## What you will do
Your response must be made up of each line in the data below that contains the string "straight".

..........

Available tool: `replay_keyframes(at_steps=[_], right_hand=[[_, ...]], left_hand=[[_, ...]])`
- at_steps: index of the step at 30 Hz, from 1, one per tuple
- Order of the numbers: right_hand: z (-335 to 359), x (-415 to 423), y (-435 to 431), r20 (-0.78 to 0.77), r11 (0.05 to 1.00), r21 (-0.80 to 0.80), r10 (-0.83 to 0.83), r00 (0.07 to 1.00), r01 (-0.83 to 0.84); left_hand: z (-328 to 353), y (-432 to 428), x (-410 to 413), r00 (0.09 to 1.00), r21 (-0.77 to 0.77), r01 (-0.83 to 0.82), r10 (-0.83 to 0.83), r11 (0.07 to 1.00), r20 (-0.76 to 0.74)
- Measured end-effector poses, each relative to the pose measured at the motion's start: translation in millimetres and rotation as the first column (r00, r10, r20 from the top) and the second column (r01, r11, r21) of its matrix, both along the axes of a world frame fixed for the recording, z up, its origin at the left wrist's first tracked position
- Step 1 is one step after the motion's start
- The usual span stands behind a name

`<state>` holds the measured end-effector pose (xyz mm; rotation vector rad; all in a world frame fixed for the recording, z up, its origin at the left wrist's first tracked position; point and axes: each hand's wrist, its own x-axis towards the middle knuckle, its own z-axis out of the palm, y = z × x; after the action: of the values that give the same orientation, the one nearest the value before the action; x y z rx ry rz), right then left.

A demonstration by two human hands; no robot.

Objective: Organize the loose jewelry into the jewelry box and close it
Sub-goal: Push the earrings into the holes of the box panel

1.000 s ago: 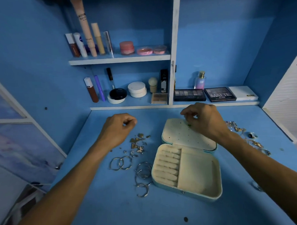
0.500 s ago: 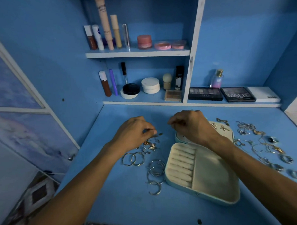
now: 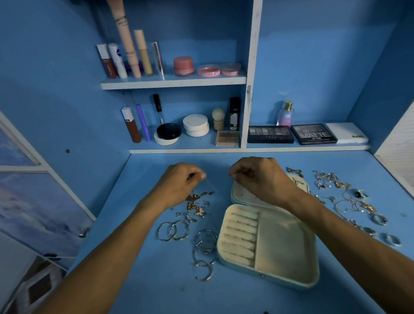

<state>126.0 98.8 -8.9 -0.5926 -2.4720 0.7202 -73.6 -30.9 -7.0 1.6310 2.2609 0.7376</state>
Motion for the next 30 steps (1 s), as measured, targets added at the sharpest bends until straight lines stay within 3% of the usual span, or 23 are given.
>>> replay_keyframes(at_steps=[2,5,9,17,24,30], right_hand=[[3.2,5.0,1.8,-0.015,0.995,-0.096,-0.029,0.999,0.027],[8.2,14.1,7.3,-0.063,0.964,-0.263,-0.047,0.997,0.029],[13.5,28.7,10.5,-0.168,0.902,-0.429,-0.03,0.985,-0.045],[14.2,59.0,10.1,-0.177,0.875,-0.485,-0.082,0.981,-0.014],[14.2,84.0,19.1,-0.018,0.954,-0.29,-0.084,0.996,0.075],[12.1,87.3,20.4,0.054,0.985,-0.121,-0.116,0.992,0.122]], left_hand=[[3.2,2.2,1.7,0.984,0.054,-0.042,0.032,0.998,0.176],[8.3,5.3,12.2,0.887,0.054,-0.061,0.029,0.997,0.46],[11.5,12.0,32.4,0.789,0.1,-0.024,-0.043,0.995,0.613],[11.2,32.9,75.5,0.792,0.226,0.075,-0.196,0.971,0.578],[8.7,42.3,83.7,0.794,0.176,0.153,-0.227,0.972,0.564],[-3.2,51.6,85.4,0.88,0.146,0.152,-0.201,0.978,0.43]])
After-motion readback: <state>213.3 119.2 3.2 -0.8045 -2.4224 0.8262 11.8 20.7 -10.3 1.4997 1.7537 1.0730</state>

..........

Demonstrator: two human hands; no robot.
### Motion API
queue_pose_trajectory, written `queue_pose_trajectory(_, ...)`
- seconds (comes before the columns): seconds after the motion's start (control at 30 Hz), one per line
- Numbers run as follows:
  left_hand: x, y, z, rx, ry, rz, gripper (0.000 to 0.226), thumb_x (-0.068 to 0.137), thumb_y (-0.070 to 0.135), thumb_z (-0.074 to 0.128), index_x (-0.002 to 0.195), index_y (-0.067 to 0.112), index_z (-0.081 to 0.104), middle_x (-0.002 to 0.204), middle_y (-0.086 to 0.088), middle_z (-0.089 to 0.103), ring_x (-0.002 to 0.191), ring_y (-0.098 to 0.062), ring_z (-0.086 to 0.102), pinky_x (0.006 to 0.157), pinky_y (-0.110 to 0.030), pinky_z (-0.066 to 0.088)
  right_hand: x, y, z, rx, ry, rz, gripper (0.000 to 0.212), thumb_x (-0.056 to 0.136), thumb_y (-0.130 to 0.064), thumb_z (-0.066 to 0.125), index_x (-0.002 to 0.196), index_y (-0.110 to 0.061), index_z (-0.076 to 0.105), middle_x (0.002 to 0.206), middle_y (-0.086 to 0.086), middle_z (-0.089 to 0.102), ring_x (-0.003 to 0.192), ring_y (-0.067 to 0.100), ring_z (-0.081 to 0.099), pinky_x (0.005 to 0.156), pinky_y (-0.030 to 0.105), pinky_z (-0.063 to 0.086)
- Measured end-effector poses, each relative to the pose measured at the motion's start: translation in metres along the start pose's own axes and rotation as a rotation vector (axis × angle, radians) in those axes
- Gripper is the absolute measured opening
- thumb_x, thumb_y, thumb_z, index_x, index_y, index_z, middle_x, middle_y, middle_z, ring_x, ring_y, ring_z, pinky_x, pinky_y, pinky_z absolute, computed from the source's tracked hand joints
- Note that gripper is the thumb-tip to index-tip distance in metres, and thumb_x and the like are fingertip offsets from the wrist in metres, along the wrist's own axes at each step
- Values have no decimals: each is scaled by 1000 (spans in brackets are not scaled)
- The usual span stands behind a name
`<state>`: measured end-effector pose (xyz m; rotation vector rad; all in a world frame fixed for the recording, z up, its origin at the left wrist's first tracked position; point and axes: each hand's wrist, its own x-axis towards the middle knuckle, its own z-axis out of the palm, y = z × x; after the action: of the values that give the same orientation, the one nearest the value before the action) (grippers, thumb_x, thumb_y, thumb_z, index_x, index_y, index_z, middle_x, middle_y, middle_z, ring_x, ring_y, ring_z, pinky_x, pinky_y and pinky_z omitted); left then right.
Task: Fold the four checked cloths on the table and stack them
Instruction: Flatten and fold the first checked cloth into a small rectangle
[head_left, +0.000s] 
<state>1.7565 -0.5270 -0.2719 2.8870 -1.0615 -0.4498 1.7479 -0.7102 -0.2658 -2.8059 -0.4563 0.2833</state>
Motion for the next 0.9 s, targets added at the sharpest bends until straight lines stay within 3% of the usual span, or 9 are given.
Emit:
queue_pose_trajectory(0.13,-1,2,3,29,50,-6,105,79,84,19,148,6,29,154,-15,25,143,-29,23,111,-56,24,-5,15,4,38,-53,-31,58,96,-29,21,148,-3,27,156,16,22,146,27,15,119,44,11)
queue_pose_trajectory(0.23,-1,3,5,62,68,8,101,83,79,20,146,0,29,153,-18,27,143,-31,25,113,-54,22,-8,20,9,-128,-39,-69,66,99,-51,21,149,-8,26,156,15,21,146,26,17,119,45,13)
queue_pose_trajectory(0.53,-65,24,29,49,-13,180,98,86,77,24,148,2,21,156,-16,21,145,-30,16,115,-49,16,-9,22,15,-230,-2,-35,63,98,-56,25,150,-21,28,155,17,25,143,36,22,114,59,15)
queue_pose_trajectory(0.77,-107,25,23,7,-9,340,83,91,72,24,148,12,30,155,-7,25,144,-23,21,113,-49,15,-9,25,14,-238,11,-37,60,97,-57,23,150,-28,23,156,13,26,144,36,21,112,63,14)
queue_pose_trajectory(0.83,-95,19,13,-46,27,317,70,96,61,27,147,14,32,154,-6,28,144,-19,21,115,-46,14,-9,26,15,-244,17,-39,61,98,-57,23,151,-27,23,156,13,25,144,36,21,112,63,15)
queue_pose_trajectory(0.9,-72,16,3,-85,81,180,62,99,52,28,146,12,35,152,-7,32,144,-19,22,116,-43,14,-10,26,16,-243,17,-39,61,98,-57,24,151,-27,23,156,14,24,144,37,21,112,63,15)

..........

## Response to the exercise
Motion for the next 30 steps (1 s), as measured, targets added at the sharpest bends until straight lines stay within 3% of the usual span, or 23 are given.
Motion for the next 0.9 s, targets added at the sharpest bends until straight lines stay within 3% of the usual span, or 9 are given.

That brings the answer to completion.